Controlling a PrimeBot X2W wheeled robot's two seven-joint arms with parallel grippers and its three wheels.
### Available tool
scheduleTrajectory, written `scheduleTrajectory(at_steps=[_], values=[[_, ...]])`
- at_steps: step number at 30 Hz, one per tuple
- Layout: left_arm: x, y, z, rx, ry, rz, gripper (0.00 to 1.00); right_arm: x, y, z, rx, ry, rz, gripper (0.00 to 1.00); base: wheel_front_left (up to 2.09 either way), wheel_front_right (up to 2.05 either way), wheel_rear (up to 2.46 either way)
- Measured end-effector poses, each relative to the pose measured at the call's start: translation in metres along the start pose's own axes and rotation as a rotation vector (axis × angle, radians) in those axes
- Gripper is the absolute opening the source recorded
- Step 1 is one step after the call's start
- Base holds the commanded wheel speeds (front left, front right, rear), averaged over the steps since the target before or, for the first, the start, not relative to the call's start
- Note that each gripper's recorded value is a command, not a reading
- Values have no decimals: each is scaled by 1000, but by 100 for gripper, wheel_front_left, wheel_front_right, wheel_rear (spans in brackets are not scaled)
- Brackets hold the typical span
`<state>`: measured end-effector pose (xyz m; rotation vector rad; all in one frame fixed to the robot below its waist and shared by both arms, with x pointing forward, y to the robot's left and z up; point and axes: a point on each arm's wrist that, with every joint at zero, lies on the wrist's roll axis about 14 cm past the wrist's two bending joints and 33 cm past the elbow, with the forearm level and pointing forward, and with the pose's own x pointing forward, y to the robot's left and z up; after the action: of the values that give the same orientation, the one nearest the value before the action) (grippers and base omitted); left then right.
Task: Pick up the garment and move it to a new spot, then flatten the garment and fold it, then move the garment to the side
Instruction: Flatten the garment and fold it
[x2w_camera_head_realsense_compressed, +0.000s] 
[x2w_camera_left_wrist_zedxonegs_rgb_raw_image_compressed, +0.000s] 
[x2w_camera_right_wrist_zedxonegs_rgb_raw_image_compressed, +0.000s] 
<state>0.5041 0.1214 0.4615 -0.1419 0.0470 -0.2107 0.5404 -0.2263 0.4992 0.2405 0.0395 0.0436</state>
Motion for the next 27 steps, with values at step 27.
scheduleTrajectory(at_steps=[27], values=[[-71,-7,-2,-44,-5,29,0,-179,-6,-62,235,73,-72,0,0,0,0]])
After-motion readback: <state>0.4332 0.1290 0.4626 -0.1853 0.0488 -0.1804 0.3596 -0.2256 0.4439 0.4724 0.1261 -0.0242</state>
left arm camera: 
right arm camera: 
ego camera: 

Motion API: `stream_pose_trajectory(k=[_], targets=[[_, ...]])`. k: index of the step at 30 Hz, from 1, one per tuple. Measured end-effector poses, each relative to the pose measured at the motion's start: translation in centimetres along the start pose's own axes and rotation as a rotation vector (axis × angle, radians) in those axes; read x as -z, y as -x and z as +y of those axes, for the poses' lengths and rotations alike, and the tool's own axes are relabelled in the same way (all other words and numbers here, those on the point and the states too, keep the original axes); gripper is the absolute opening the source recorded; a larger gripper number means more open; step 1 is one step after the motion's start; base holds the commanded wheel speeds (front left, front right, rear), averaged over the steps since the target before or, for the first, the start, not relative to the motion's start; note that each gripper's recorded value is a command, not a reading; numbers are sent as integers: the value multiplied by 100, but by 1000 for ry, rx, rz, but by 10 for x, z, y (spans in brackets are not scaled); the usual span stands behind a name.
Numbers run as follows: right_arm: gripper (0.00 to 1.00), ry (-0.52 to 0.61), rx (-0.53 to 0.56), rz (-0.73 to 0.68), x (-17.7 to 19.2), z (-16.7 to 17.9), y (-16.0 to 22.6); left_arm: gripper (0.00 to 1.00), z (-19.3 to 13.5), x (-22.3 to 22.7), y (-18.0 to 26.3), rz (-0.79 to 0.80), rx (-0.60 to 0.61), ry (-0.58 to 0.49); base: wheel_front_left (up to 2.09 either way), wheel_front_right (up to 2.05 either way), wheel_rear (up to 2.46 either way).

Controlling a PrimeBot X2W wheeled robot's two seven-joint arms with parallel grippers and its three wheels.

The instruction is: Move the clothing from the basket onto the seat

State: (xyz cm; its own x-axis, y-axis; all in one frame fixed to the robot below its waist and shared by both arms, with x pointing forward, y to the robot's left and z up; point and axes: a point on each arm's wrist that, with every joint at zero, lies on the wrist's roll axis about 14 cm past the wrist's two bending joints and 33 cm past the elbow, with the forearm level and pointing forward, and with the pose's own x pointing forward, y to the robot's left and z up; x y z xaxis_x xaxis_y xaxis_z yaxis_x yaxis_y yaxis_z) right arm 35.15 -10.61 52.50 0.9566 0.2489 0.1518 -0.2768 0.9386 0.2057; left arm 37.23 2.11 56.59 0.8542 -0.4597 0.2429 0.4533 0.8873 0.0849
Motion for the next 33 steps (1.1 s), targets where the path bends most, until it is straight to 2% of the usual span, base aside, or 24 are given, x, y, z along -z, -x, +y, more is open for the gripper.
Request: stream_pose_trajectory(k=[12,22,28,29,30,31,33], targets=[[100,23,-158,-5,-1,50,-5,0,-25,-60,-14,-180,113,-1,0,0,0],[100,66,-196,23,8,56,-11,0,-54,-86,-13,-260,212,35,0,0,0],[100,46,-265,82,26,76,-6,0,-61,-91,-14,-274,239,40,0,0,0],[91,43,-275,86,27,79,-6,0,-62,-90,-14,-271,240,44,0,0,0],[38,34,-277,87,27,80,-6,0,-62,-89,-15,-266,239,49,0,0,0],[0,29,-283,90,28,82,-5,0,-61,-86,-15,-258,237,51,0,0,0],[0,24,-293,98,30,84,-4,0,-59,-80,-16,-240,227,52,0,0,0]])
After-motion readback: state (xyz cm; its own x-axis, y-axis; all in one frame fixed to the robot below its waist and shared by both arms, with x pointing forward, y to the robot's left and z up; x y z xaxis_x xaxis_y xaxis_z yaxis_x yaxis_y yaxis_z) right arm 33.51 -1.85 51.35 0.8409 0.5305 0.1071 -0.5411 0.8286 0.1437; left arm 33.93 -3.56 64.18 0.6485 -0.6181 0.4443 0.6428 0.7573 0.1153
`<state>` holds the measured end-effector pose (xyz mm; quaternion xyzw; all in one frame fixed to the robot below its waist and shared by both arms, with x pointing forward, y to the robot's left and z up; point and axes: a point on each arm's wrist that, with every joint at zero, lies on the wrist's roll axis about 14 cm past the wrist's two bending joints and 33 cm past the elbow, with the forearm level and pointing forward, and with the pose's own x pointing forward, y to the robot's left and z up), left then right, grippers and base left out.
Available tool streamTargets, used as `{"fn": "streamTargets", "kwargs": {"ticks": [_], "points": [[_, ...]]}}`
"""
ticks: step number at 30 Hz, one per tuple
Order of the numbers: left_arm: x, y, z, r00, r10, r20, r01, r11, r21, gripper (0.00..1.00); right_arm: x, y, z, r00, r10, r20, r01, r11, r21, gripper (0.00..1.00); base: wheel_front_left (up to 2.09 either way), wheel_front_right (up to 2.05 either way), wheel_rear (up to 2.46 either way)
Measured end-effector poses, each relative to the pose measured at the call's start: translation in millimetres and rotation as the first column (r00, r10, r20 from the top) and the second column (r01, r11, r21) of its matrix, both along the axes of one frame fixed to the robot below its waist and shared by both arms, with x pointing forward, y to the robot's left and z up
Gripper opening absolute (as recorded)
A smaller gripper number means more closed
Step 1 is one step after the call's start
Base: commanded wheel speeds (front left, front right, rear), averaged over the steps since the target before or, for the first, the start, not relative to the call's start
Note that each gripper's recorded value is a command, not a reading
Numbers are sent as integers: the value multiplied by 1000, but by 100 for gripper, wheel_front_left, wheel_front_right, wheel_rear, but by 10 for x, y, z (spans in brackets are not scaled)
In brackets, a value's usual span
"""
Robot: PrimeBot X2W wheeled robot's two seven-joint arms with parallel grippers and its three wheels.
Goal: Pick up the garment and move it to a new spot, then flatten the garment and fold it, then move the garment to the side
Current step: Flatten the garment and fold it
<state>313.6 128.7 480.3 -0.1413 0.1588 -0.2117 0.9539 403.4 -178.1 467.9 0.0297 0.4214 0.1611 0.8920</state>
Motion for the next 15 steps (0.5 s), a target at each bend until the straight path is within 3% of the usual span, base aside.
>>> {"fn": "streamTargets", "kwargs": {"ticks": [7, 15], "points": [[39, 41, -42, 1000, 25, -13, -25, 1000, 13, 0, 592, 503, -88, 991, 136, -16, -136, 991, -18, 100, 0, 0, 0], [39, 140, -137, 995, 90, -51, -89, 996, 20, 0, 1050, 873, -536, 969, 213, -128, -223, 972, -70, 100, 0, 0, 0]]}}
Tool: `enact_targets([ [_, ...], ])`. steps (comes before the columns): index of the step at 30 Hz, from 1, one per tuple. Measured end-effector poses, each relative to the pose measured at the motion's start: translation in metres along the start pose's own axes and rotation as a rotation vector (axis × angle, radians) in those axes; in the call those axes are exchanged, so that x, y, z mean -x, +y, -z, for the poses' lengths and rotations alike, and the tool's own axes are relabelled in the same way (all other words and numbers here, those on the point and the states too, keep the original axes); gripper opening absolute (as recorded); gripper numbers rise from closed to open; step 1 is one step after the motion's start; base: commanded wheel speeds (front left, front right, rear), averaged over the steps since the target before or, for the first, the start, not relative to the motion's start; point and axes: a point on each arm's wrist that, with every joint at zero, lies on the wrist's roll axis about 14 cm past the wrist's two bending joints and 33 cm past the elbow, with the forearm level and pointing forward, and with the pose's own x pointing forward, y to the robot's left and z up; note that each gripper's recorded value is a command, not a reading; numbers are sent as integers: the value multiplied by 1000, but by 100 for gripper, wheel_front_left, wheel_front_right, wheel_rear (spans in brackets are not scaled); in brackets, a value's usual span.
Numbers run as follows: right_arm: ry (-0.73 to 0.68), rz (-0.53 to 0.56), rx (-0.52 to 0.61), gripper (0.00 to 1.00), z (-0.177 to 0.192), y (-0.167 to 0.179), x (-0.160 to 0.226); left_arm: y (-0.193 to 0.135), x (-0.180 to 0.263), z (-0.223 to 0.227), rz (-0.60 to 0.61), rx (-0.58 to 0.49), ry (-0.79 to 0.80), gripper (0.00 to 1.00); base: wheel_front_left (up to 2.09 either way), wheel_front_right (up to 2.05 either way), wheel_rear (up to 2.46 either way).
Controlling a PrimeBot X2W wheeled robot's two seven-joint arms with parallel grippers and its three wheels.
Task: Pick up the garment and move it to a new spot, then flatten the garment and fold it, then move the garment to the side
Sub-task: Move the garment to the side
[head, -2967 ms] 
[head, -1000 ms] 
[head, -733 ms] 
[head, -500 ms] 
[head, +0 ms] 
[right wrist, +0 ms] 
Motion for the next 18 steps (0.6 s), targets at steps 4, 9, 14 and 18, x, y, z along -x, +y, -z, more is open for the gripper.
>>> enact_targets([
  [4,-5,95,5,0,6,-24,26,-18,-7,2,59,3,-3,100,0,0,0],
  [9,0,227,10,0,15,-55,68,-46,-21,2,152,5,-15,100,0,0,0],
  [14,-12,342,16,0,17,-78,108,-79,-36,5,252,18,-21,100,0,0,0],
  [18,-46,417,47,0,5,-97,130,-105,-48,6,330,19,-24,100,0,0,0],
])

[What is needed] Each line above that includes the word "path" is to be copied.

[Response]
Motion for the next 33 steps (1.1 s), targets where the path bends most, until it is straight to 2% of the usual span, base aside, or 24 are given, x, y, z along -z, -x, +y, more is open for the gripper.
Motion for the next 15 steps (0.5 s), a target at each bend until the straight path is within 3% of the usual span, base aside.

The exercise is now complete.